[Entries taken from a collection]
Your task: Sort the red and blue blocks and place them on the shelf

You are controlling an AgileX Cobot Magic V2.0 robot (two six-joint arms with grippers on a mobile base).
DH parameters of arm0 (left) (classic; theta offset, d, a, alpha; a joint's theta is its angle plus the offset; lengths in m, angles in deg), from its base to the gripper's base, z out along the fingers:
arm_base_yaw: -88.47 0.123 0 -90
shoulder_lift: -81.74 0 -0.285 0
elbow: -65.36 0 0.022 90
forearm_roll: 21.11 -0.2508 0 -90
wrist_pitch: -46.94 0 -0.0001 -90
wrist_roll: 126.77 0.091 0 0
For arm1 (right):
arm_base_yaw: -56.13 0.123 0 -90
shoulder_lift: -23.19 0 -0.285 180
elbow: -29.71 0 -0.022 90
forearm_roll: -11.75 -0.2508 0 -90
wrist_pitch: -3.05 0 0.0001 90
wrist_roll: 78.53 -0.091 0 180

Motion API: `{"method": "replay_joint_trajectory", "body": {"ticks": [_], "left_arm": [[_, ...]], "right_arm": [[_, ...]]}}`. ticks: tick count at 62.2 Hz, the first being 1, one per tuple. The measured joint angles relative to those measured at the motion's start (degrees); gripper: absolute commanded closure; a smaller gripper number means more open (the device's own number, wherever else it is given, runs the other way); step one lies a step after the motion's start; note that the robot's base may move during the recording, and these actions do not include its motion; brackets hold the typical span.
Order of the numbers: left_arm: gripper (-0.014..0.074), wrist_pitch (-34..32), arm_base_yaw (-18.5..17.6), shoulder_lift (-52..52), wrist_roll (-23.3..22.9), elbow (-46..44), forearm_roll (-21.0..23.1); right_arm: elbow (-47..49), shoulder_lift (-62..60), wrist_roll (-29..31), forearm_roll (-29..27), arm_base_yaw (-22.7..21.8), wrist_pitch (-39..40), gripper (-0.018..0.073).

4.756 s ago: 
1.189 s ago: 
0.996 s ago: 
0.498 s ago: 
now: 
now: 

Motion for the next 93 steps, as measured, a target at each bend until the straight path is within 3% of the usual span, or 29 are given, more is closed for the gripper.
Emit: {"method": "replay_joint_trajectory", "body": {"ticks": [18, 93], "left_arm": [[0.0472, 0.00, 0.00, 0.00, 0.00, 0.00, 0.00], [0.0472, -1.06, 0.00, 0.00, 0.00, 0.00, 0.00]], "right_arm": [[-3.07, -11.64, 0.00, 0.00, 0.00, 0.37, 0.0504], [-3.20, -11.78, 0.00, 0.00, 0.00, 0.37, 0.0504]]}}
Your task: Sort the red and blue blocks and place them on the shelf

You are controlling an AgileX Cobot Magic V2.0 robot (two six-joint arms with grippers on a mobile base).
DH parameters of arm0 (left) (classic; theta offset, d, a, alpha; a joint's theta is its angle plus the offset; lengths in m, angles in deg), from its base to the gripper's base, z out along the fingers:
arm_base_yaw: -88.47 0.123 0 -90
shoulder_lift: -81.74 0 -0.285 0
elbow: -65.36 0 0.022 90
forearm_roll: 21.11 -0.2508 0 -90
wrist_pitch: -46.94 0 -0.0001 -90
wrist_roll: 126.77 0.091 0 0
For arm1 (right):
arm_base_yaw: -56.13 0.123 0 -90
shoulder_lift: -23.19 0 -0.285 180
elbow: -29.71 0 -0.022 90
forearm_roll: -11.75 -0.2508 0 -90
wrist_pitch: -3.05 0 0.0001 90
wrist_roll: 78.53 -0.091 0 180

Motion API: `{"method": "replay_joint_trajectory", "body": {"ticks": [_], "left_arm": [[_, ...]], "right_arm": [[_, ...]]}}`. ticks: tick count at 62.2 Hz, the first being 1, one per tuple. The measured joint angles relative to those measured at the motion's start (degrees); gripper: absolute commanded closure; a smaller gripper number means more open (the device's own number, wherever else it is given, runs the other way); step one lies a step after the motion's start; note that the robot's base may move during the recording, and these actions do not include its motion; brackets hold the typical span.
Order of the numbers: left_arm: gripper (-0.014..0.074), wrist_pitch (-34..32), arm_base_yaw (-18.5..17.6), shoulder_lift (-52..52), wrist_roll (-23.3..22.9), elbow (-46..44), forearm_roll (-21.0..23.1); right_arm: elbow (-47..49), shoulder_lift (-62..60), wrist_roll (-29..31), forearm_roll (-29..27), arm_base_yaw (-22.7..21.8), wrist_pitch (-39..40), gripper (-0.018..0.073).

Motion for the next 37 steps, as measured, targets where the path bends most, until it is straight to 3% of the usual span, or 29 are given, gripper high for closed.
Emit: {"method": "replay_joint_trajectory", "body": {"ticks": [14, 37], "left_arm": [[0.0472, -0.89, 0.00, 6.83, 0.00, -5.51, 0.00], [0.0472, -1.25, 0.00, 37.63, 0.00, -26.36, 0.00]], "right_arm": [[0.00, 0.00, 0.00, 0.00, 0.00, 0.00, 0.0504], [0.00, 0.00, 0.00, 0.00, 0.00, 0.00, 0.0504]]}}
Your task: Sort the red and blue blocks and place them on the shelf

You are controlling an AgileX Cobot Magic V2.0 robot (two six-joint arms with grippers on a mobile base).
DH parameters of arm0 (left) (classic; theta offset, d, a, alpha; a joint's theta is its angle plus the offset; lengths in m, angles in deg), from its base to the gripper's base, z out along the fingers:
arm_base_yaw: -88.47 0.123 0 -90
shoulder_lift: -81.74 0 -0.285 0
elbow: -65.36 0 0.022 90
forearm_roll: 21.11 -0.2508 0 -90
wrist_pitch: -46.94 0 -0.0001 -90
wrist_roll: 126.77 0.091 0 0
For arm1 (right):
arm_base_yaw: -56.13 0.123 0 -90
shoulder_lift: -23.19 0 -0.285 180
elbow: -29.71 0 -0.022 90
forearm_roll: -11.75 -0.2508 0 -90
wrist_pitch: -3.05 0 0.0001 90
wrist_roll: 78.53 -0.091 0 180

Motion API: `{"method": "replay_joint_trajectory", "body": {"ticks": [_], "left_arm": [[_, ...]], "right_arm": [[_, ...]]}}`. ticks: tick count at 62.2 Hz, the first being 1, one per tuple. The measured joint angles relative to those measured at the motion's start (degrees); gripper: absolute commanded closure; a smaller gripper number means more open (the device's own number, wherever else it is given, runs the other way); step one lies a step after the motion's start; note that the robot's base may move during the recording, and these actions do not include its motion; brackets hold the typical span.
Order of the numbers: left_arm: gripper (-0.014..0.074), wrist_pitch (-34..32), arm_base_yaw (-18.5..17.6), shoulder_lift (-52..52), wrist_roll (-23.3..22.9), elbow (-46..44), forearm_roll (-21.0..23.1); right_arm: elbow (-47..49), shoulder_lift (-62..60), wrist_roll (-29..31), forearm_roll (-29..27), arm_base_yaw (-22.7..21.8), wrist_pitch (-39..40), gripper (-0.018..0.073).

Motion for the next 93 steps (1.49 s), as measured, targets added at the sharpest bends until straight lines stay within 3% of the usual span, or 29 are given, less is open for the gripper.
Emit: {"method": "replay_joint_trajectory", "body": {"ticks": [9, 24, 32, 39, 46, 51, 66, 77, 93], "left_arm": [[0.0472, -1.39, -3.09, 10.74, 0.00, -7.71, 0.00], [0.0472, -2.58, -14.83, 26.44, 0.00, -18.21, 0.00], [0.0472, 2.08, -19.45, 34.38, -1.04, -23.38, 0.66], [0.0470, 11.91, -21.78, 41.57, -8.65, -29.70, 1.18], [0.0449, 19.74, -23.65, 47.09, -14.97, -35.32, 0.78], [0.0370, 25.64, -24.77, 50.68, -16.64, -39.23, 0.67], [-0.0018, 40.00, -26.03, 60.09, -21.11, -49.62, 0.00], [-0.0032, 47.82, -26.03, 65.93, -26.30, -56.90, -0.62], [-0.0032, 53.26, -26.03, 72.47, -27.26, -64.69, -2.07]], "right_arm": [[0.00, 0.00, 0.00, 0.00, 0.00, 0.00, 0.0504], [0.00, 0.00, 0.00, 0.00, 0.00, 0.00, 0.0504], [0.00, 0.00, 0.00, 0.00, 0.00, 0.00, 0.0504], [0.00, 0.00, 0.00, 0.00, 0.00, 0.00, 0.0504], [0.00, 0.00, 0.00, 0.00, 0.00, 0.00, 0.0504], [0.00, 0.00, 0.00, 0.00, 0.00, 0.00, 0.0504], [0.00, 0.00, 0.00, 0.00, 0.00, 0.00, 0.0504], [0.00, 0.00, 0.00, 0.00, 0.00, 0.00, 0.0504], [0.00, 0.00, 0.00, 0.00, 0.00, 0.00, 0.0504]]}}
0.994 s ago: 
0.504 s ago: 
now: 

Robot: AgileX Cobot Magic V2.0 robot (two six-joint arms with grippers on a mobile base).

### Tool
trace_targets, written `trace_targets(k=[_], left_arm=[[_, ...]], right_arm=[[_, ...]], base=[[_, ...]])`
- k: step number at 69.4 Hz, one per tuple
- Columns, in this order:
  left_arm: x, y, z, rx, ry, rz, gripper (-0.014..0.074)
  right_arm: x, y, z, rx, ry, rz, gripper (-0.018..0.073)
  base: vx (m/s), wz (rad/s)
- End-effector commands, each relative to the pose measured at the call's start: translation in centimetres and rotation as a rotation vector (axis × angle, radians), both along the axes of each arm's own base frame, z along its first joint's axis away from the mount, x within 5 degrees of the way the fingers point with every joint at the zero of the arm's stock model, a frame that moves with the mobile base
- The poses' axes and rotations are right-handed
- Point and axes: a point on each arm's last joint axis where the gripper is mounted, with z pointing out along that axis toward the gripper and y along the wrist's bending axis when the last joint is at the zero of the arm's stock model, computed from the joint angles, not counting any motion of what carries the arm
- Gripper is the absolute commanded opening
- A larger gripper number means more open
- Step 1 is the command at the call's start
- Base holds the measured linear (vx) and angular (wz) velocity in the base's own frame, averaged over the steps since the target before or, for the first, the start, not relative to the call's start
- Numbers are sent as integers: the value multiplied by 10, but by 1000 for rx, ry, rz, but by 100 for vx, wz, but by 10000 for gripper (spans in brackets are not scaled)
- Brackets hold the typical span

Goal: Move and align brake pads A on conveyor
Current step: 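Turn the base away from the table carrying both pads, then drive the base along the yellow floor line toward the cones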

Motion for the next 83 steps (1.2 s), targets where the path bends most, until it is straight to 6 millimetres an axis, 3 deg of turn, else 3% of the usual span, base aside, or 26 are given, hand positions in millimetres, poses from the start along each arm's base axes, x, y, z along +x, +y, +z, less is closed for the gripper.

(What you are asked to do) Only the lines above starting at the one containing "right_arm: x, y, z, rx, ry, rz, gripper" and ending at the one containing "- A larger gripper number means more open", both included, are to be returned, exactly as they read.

(Answer to this task)
  right_arm: x, y, z, rx, ry, rz, gripper (-0.018..0.073)
  base: vx (m/s), wz (rad/s)
- End-effector commands, each relative to the pose measured at the call's start: translation in centimetres and rotation as a rotation vector (axis × angle, radians), both along the axes of each arm's own base frame, z along its first joint's axis away from the mount, x within 5 degrees of the way the fingers point with every joint at the zero of the arm's stock model, a frame that moves with the mobile base
- The poses' axes and rotations are right-handed
- Point and axes: a point on each arm's last joint axis where the gripper is mounted, with z pointing out along that axis toward the gripper and y along the wrist's bending axis when the last joint is at the zero of the arm's stock model, computed from the joint angles, not counting any motion of what carries the arm
- Gripper is the absolute commanded opening
- A larger gripper number means more open

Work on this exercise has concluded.